Task item - Images are to be excluded, and the rest of the data repeated exactly.

Dataset section -

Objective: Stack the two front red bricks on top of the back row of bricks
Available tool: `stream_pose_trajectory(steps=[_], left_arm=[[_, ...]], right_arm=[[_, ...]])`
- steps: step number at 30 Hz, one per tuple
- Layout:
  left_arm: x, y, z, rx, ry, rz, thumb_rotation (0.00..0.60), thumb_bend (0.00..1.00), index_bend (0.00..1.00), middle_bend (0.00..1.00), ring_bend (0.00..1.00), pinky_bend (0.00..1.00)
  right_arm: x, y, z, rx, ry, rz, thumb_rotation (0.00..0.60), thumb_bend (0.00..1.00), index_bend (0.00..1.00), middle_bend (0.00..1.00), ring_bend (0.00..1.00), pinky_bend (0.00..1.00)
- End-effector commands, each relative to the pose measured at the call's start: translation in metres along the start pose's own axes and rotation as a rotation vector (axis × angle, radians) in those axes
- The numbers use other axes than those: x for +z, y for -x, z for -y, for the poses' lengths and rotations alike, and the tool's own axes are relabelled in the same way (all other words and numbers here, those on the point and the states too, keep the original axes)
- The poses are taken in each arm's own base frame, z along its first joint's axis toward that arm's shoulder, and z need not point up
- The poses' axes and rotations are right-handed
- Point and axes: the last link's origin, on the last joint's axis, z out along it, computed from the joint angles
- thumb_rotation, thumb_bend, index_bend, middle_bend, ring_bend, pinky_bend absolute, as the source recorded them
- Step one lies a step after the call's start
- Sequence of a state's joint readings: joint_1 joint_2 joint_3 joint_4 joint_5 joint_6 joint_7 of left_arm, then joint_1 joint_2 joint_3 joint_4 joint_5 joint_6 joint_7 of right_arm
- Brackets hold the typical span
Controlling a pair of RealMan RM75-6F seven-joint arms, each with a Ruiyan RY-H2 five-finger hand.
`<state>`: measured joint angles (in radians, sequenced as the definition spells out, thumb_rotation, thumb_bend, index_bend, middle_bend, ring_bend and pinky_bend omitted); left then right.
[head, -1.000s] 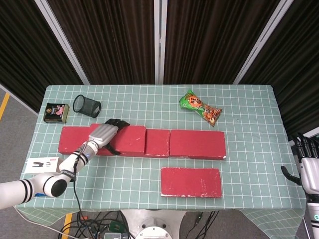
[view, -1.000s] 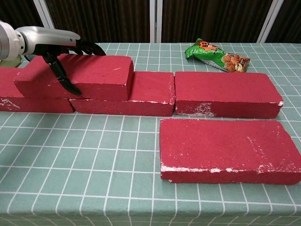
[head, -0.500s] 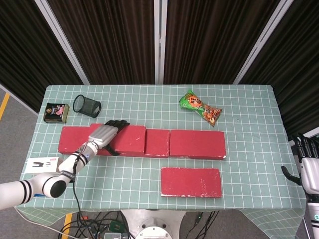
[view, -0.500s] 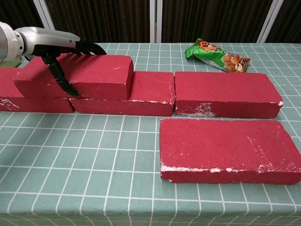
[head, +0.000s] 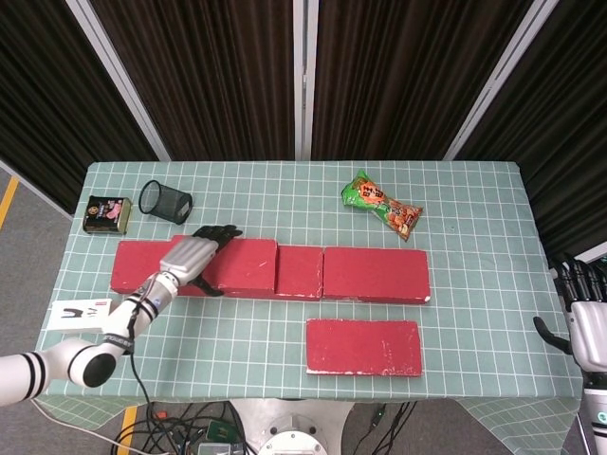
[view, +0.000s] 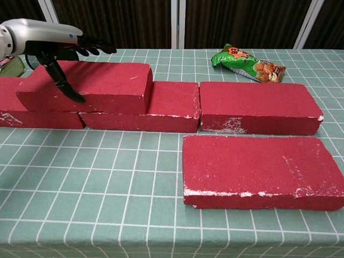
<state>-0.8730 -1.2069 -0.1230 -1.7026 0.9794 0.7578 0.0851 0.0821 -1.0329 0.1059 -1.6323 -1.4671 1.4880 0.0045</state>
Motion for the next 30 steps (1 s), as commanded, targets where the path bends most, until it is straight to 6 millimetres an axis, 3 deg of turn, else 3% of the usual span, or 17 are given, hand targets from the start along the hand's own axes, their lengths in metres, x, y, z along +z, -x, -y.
stream_pose_trajectory(steps=[1,5,9,17,23,30], left_arm=[[-0.018,-0.009,0.004,0.002,-0.001,-0.044,0.600,0.02,0.04,0.00,0.00,0.00],[-0.056,-0.015,0.019,0.027,-0.049,-0.156,0.600,0.02,0.04,0.00,0.00,0.00],[-0.096,-0.004,0.036,0.076,-0.122,-0.247,0.600,0.01,0.04,0.00,0.00,0.00],[-0.154,0.017,0.063,0.134,-0.249,-0.303,0.600,0.01,0.04,0.00,0.00,0.00],[-0.172,0.024,0.075,0.065,-0.288,-0.331,0.600,0.00,0.04,0.00,0.00,0.00],[-0.175,0.029,0.084,0.044,-0.298,-0.314,0.600,0.00,0.04,0.00,0.00,0.00]], right_arm=[[-0.002,0.002,0.006,0.021,-0.026,0.033,0.600,0.16,0.00,0.00,0.00,0.00],[-0.008,-0.003,0.017,0.067,-0.079,0.089,0.600,0.13,0.00,0.00,0.00,0.00],[-0.015,-0.011,0.029,0.079,-0.146,0.115,0.600,0.08,0.00,0.00,0.00,0.00],[-0.023,-0.010,0.077,0.085,-0.366,0.290,0.600,0.00,0.00,0.00,0.00,0.00],[-0.021,0.012,0.115,0.088,-0.472,0.430,0.600,0.00,0.00,0.00,0.00,0.00],[-0.017,0.040,0.154,0.079,-0.558,0.540,0.600,0.00,0.00,0.00,0.00,0.00]])
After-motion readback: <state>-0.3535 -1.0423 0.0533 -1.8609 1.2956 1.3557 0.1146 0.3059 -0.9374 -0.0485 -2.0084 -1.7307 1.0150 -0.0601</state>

Answer box -
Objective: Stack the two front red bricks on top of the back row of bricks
Available tool: `stream_pose_trajectory(steps=[_], left_arm=[[_, ...]], right_arm=[[_, ...]])`
- steps: step number at 30 Hz, one per tuple
- Layout:
  left_arm: x, y, z, rx, ry, rz, thumb_rotation (0.00..0.60), thumb_bend (0.00..1.00), index_bend (0.00..1.00), middle_bend (0.00..1.00), ring_bend (0.00..1.00), pinky_bend (0.00..1.00)
  right_arm: x, y, z, rx, ry, rz, thumb_rotation (0.00..0.60), thumb_bend (0.00..1.00), index_bend (0.00..1.00), middle_bend (0.00..1.00), ring_bend (0.00..1.00), pinky_bend (0.00..1.00)
- End-effector commands, each relative to the pose measured at the call's start: translation in metres along the start pose's own axes and rotation as a rotation vector (axis × angle, radians) in those axes
- The numbers use other axes than those: x for +z, y for -x, z for -y, for the poses' lengths and rotations alike, and the tool's own axes are relabelled in the same way (all other words and numbers here, those on the point and the states too, keep the original axes)
- The poses are taken in each arm's own base frame, z along its first joint's axis toward that arm's shoulder, and z need not point up
- The poses' axes and rotations are right-handed
- Point and axes: the last link's origin, on the last joint's axis, z out along it, computed from the joint angles
- thumb_rotation, thumb_bend, index_bend, middle_bend, ring_bend, pinky_bend absolute, as the source recorded them
- Step one lies a step after the call's start
- Sequence of a state's joint readings: joint_1 joint_2 joint_3 joint_4 joint_5 joint_6 joint_7 of left_arm, then joint_1 joint_2 joint_3 joint_4 joint_5 joint_6 joint_7 of right_arm
- Brackets hold the typical span
Controlling a pair of RealMan RM75-6F seven-joint arms, each with a Ruiyan RY-H2 five-finger hand.
`<state>`: measured joint angles (in radians, sequenced as the definition spells out, thumb_rotation, thumb_bend, index_bend, middle_bend, ring_bend and pinky_bend omitted); left then right.
[head, -1.000s] 
[view, -1.000s] 
[head, -0.500s] 
[view, -0.500s] 
[head, +0.000s] 
[view, +0.000s] 
<state>-0.8730 -1.2069 -0.1230 -1.7026 0.9794 0.7578 0.0851 0.0821 -1.0329 0.1059 -1.6323 -1.4671 1.4880 0.0045</state>
Motion for the next 30 steps (1 s), as commanded, targets where the path bends most, until it is straight to 6 millimetres an axis, 3 deg of turn, else 3% of the usual span, or 17 are given, hand targets from the start along the hand's own axes, their lengths in metres, x, y, z along +z, -x, -y.
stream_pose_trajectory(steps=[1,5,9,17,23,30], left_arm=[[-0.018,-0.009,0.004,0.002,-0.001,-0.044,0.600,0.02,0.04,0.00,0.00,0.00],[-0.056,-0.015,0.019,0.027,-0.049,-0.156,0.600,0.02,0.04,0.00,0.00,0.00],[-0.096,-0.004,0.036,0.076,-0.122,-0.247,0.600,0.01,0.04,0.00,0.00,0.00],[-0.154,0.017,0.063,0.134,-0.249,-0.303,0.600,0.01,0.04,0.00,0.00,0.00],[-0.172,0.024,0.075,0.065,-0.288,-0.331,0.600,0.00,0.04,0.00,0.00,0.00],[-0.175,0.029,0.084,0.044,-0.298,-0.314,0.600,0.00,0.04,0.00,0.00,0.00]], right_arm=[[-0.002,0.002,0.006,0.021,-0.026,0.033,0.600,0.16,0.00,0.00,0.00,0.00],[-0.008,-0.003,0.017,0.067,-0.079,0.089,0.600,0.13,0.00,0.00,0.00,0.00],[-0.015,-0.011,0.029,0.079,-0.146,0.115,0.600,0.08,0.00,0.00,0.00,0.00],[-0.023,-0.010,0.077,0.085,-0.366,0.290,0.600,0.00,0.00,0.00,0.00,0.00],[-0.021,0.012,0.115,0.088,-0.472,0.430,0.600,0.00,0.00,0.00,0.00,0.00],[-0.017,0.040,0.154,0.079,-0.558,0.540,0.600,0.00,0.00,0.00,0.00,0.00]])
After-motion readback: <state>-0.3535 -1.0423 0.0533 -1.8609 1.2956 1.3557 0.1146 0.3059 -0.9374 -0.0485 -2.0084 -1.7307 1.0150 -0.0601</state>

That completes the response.